Yeyoung Cho

Yeyoung Cho is a communication designer based in New York and Seoul working in identity & information design, ux/ui, and installation. She is currently graduate candidate at Parsons MFA Design and Technology in New York.

 

Hangul Type Experimentor

Hangul Type Experimentor is an algorithmic typesetting, which simplifies the manipulation of the Hangul elements for Korean communication designers.

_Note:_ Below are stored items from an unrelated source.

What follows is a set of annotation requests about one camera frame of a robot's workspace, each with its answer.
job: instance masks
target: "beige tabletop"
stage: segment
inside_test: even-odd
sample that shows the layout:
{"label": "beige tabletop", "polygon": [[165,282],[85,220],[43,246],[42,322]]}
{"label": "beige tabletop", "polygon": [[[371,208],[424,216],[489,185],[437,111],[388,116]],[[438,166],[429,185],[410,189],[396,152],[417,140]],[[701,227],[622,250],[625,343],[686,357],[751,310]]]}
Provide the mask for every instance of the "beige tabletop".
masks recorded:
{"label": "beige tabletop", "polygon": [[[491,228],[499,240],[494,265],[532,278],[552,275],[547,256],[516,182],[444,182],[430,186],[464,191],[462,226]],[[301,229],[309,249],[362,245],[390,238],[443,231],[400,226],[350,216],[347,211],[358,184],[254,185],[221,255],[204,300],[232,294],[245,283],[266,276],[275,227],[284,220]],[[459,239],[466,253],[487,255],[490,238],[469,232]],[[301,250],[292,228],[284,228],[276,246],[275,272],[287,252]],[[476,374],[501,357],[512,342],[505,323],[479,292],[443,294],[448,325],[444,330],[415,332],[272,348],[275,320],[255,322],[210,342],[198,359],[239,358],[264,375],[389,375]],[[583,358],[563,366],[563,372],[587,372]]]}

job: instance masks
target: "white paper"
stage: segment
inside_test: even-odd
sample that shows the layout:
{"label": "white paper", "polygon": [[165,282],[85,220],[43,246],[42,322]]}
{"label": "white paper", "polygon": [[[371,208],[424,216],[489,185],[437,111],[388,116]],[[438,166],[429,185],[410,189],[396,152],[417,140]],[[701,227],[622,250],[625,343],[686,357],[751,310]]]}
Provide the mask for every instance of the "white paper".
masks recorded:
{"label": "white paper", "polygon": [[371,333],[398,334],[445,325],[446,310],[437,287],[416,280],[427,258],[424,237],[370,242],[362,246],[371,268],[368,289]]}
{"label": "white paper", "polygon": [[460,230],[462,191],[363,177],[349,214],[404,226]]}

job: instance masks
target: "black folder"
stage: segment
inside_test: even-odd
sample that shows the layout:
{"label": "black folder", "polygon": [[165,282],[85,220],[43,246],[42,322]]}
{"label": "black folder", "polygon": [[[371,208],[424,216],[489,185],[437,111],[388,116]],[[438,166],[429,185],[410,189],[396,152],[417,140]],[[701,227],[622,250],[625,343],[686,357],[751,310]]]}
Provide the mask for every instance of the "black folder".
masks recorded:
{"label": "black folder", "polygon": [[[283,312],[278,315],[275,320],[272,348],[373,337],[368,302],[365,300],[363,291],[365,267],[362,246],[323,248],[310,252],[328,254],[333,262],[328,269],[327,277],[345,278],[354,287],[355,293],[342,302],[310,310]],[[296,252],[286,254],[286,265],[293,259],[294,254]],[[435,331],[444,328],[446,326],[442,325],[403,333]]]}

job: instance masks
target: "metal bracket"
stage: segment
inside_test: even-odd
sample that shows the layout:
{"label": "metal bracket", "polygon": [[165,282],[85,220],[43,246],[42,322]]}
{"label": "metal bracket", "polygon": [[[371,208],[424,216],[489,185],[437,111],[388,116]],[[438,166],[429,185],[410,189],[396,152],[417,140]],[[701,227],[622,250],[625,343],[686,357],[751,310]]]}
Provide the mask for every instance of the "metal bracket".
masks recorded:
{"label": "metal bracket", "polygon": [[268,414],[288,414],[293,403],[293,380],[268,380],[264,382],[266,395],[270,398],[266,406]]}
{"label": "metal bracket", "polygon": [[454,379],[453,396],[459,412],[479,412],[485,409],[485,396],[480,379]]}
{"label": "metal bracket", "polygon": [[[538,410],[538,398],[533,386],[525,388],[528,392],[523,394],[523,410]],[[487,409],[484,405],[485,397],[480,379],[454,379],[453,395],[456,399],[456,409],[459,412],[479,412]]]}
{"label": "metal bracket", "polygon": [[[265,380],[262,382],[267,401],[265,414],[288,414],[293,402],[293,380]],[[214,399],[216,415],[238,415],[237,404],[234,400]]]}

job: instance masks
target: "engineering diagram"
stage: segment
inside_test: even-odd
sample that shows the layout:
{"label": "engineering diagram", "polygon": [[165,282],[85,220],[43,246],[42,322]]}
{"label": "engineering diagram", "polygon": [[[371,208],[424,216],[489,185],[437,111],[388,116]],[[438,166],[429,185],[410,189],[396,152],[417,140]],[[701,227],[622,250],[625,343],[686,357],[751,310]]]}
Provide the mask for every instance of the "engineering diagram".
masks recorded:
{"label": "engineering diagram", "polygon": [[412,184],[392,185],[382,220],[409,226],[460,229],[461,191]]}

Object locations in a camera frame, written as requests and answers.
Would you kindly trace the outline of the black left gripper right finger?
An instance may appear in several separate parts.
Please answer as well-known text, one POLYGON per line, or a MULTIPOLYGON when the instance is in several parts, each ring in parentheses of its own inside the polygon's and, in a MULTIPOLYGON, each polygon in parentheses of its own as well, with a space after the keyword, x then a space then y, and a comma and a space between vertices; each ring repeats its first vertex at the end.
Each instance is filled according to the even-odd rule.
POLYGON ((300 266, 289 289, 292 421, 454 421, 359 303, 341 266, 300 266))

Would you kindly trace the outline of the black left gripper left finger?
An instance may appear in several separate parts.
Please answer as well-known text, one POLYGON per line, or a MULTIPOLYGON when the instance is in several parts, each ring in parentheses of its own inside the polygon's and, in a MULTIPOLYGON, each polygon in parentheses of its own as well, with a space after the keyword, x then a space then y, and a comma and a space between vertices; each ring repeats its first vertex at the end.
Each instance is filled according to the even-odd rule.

This thesis project is about Experimental Hangul (Korean) Typography and it’s called Hangul Type Experimentor, an algorithmic typesetting for Korean communication designers. To create a single Hangul typeface, designers need 11,172 Hangul elements. Most of the times, the number is intimidating and limiting the design practice and experimentation in Hangul typography. The purpose of this project is to make the process much more efficient and expand the limitation by using technology. The Hangul (Korean) typography system is inherently architectonic. The letters are grouped into blocks and this makes differences between the surfaces of each letter element; also how they join is different from how they make blocks. It is an organization of different parts. In terms of building a language, this blocking system makes Hangul very distinctive, and that is where I see the similarity between the Hangul system and architecture; also there is the possibility of manipulating its structure for experimentation. Therefore, I am drawing from methods of formal deconstruction in architecture.